Pero él insistió y ella acabó por acatar su decisión, como casi siempre hacía, porque cuando se le ponía al frente su marido la mortificaba con largos períodos de abstinencia y silencio. En esas ocasiones él desaparecía de la casa por varios días, regresaba maltrecho de amores clandestinos, se mudaba de ropa y volvía a salir, dejando a Abigail furiosa al principio y luego aterrada por la idea de perderlo. Ella era una persona práctica, carecía por completo de sentimientos románticos y si alguna vez hubo en ella alguna semilla de ternura, los años de suripanta, la destruyeron, pero Domingo era el único hombre que ella podía tolerar a su lado y no estaba dispuesta a dejarlo partir. Apenas Abigail cedía, él regresaba a dormir a su cama. No había reconciliaciones ruidosas, simplemente retomaban el ritmo de las rutinas y volvían a la complicidad de sus trampas. Domingo Toro instaló una cadena de tiendas en los barrios pobres, donde vendía muy barato, pero en grandes cantidades. Las tiendas le servían de pantalla para otros negocios menos lícitos. El dinero siguió amontonándose y pudieron pagar extravagancias de ricos, pero Abigail no estaba satisfecha, porque se dio cuenta de que una cosa era vivir con lujo y otra muy diferente ser aceptados en sociedad.

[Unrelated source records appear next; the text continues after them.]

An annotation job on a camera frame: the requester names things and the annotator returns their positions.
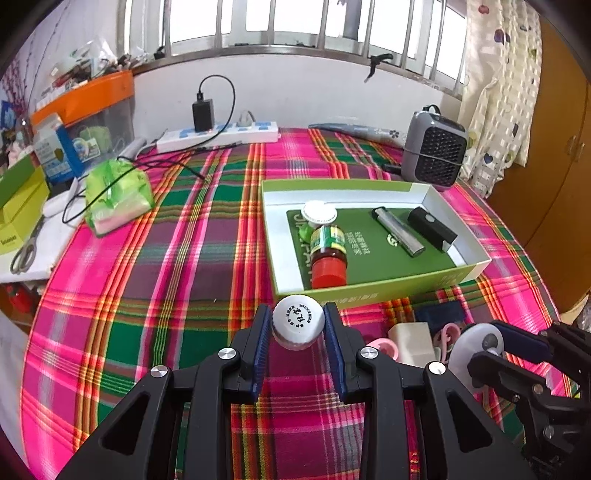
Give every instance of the cabinet handle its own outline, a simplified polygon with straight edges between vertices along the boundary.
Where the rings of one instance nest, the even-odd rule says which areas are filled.
[[[569,138],[569,141],[566,142],[566,154],[568,156],[571,156],[573,154],[574,141],[576,139],[577,139],[577,136],[573,135],[572,137]]]
[[[577,148],[577,153],[574,155],[574,160],[579,161],[581,159],[581,155],[583,154],[583,150],[585,148],[585,142],[581,142],[579,147]]]

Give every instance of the scissors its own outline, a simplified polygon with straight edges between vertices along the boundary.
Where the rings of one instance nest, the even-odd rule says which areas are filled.
[[[29,270],[29,268],[31,268],[31,265],[33,265],[35,255],[37,254],[37,236],[41,231],[44,221],[45,217],[41,215],[41,218],[39,218],[39,221],[35,225],[35,228],[31,232],[28,240],[21,248],[18,249],[17,253],[14,255],[12,263],[10,264],[10,272],[14,275],[25,273]]]

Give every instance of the green box lid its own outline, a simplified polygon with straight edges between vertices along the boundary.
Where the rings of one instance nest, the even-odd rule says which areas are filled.
[[[18,191],[20,187],[33,175],[35,167],[31,156],[20,159],[0,177],[0,209]]]

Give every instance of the white jar lid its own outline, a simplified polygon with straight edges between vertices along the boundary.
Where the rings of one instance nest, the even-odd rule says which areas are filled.
[[[273,310],[273,336],[289,350],[308,348],[324,329],[324,311],[305,295],[291,295]]]
[[[301,215],[308,222],[316,225],[328,225],[336,220],[336,208],[322,200],[306,202],[301,209]]]

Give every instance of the red jar lid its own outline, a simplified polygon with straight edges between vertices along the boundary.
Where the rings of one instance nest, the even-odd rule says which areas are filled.
[[[347,284],[347,264],[340,258],[324,257],[312,265],[312,288],[342,287]]]

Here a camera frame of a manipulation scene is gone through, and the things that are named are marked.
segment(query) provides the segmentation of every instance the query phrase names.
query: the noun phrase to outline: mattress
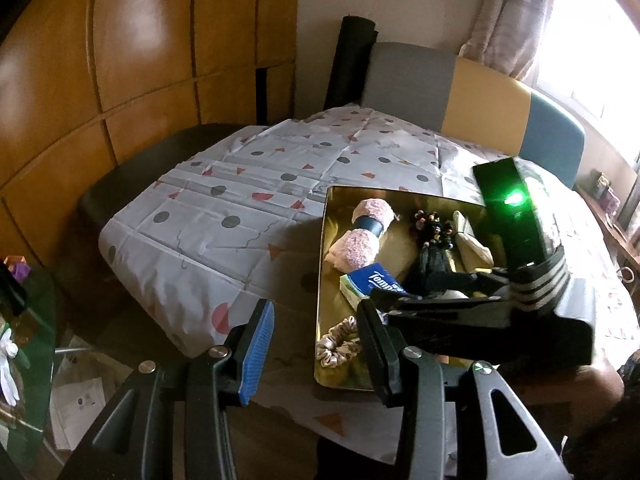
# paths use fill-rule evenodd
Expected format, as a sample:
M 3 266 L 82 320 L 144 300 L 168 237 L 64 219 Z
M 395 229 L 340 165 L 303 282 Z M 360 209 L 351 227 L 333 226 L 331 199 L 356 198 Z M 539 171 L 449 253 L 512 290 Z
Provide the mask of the mattress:
M 378 460 L 392 460 L 401 411 L 314 393 L 321 217 L 333 184 L 482 203 L 472 167 L 505 155 L 356 105 L 249 126 L 178 164 L 117 213 L 100 252 L 185 355 L 222 344 L 258 298 L 276 326 L 254 400 Z M 636 314 L 583 200 L 540 176 L 572 275 L 596 289 L 596 346 L 618 368 L 639 345 Z

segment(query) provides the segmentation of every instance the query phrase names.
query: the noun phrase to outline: metal tray
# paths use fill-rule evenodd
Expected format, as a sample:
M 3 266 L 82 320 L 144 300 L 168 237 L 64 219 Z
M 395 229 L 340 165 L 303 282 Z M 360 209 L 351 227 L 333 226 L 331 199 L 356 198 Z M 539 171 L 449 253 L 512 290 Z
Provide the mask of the metal tray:
M 370 187 L 331 186 L 327 191 L 322 219 L 322 238 L 318 289 L 318 313 L 316 317 L 316 341 L 328 330 L 340 323 L 345 317 L 353 316 L 354 310 L 340 293 L 339 280 L 342 273 L 324 262 L 329 247 L 345 231 L 351 229 L 351 215 L 360 200 L 383 198 L 400 215 L 398 221 L 389 226 L 381 238 L 381 249 L 376 261 L 396 277 L 398 282 L 406 275 L 409 266 L 417 257 L 417 248 L 411 238 L 409 228 L 414 223 L 414 214 L 418 209 L 438 211 L 440 219 L 451 219 L 455 210 L 465 215 L 474 229 L 478 240 L 489 247 L 497 266 L 504 264 L 504 251 L 500 239 L 490 232 L 490 223 L 485 218 L 484 206 L 463 202 L 441 196 L 377 189 Z M 460 255 L 451 251 L 455 270 L 464 271 Z M 315 364 L 316 382 L 329 388 L 343 390 L 371 391 L 369 371 L 360 354 L 347 363 L 335 368 L 322 368 Z

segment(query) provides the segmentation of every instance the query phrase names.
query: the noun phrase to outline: pink fuzzy towel
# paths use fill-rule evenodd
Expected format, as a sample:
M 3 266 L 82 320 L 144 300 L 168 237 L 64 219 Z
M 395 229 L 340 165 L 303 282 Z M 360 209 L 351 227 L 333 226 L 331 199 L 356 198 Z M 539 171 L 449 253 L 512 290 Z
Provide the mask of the pink fuzzy towel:
M 391 206 L 385 200 L 367 198 L 362 200 L 353 211 L 351 222 L 355 224 L 360 217 L 370 217 L 382 224 L 382 232 L 380 232 L 380 236 L 382 236 L 395 216 Z M 372 264 L 379 250 L 380 238 L 368 229 L 356 227 L 345 232 L 338 241 L 329 247 L 329 252 L 324 260 L 347 274 L 352 270 Z

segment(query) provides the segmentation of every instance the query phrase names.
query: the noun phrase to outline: green light
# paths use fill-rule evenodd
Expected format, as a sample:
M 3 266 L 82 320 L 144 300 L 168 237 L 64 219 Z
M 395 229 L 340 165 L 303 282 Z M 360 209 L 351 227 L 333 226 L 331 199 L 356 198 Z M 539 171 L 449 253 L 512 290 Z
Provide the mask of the green light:
M 512 207 L 522 205 L 524 204 L 524 201 L 525 201 L 524 193 L 521 192 L 519 189 L 515 191 L 511 191 L 510 195 L 504 199 L 505 205 L 510 205 Z

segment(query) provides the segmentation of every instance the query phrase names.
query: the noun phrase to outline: multicolored headboard
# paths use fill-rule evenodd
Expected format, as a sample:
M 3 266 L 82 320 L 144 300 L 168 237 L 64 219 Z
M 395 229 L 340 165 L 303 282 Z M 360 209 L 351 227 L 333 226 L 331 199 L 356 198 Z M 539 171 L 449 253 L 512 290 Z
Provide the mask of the multicolored headboard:
M 375 43 L 362 105 L 535 162 L 574 185 L 584 130 L 530 87 L 449 52 Z

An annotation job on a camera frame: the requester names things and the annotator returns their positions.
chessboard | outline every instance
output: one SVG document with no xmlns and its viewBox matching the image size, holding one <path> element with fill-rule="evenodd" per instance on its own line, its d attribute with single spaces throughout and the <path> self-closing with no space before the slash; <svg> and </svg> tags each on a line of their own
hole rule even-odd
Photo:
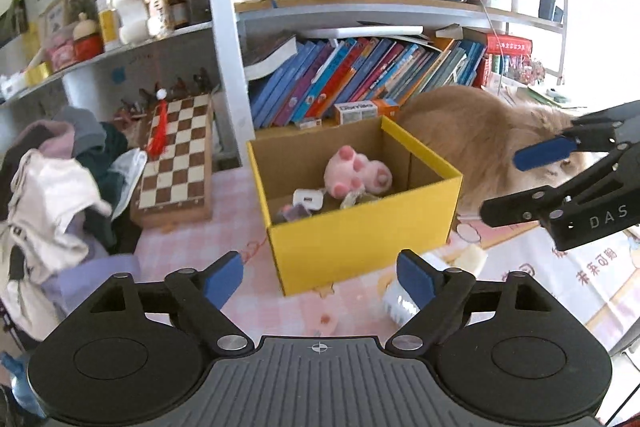
<svg viewBox="0 0 640 427">
<path fill-rule="evenodd" d="M 158 107 L 145 123 L 144 144 L 158 126 Z M 211 217 L 211 133 L 208 94 L 167 103 L 166 145 L 149 158 L 136 186 L 131 220 L 142 227 L 164 227 Z"/>
</svg>

blue gripper pad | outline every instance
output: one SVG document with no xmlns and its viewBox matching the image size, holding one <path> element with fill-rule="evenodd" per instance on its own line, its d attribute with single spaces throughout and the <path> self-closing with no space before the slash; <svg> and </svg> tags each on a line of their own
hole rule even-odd
<svg viewBox="0 0 640 427">
<path fill-rule="evenodd" d="M 396 273 L 398 282 L 418 308 L 424 308 L 436 296 L 433 279 L 402 252 L 398 255 Z"/>
<path fill-rule="evenodd" d="M 529 171 L 566 160 L 577 149 L 575 141 L 564 136 L 556 136 L 551 140 L 520 149 L 513 155 L 513 164 L 519 171 Z"/>
<path fill-rule="evenodd" d="M 217 309 L 222 308 L 242 282 L 244 266 L 238 252 L 229 261 L 213 272 L 204 283 L 204 296 Z"/>
</svg>

pile of clothes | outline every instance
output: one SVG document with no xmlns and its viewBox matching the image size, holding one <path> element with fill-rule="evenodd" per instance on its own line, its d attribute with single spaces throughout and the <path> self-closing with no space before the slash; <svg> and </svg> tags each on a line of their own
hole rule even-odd
<svg viewBox="0 0 640 427">
<path fill-rule="evenodd" d="M 146 164 L 111 123 L 65 107 L 30 124 L 0 167 L 0 299 L 44 340 L 112 274 L 137 279 L 141 230 L 124 212 Z"/>
</svg>

dark green cloth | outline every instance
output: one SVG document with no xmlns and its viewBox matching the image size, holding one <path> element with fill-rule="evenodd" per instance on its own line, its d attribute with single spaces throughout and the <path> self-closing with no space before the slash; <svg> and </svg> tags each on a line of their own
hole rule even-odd
<svg viewBox="0 0 640 427">
<path fill-rule="evenodd" d="M 119 172 L 110 171 L 109 167 L 118 156 L 127 152 L 127 137 L 111 123 L 101 122 L 100 125 L 107 133 L 104 148 L 88 149 L 76 156 L 76 160 L 91 172 L 100 190 L 100 197 L 114 208 L 120 201 L 124 177 Z M 111 217 L 102 216 L 90 208 L 85 210 L 84 229 L 106 249 L 117 242 L 111 227 Z"/>
</svg>

pink tablecloth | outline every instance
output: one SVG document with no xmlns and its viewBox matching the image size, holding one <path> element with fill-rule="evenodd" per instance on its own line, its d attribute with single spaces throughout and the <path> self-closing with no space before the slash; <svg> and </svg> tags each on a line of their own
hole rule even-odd
<svg viewBox="0 0 640 427">
<path fill-rule="evenodd" d="M 380 277 L 392 273 L 393 267 L 335 283 L 333 293 L 308 292 L 285 298 L 251 171 L 240 168 L 216 172 L 212 193 L 211 221 L 182 226 L 171 233 L 160 230 L 142 233 L 136 256 L 143 281 L 162 280 L 166 274 L 183 267 L 204 269 L 227 251 L 238 250 L 244 258 L 244 280 L 223 312 L 254 342 L 262 335 L 324 332 L 377 335 L 384 343 L 398 329 L 386 315 L 377 289 Z M 330 318 L 328 325 L 321 324 L 323 315 Z"/>
</svg>

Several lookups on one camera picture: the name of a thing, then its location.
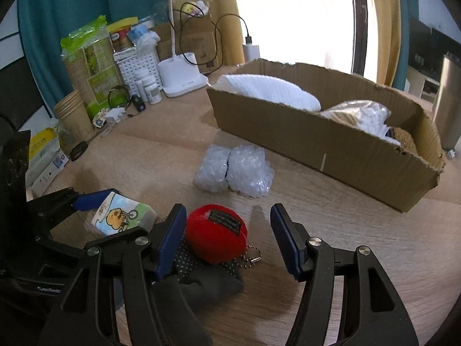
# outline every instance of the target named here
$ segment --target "white lamp base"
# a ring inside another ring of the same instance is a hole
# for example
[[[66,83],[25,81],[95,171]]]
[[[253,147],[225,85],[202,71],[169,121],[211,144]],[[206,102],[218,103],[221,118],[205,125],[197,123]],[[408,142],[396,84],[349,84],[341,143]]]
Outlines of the white lamp base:
[[[192,52],[185,53],[185,56],[190,62],[197,63]],[[208,78],[200,74],[198,66],[192,63],[187,62],[183,56],[176,56],[158,64],[163,91],[167,97],[182,96],[208,84]]]

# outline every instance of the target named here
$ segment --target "white power adapter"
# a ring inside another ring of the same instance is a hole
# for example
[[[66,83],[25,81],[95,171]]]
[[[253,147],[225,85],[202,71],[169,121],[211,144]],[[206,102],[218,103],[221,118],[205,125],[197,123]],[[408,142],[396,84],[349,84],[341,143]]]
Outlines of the white power adapter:
[[[254,60],[260,59],[259,46],[254,46],[251,40],[251,36],[245,38],[245,44],[242,44],[243,48],[243,57],[245,58],[245,63],[252,62]]]
[[[125,108],[112,108],[105,115],[105,120],[107,123],[119,123],[125,115]]]

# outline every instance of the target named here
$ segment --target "stainless steel container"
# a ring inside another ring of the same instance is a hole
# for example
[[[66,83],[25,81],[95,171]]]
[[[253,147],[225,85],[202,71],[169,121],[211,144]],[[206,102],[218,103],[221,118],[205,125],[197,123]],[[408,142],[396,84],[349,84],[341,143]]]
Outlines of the stainless steel container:
[[[443,57],[440,88],[432,111],[442,148],[454,149],[461,136],[461,62],[450,53]]]

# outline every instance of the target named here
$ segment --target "plush toy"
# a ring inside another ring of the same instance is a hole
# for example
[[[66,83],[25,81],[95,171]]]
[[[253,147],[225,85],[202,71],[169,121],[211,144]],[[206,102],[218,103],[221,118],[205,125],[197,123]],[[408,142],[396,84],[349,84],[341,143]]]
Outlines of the plush toy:
[[[210,204],[187,218],[186,242],[198,258],[218,264],[243,255],[247,248],[247,227],[241,217],[225,206]]]

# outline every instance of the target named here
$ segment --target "bubble wrap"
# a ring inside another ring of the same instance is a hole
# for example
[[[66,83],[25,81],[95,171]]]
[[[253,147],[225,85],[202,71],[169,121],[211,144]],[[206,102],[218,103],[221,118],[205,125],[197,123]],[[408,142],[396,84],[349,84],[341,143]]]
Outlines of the bubble wrap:
[[[351,100],[329,108],[320,115],[384,138],[389,130],[384,121],[388,119],[390,113],[389,109],[376,101]]]
[[[203,190],[218,192],[227,187],[227,159],[230,149],[211,145],[205,153],[194,183]]]
[[[218,91],[284,104],[309,112],[318,112],[321,109],[320,102],[315,96],[301,90],[296,84],[273,76],[221,75],[213,88]]]
[[[255,198],[264,196],[271,188],[274,174],[263,148],[238,146],[231,151],[227,182],[234,191]]]

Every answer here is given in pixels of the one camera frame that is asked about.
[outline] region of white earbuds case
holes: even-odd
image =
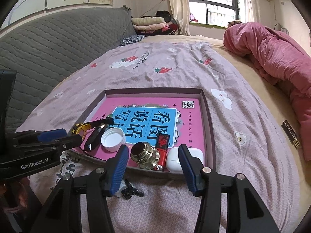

— Si me hubieras hecho caso no nos confundirían con comerciantes árabes. ¡Mira que ponerte a vender trapos! — le reclamó a su marido.

— No sé de qué te quejas, tenemos de todo. — Sigue con tus bazares de pobres, si eso es

lo que quieres, pero yo voy a comprar caballos de carrera.

— ¿Caballos? ¿Qué sabes tú de caballos, mujer? — Que son elegantes, toda la gente importante tiene caballos.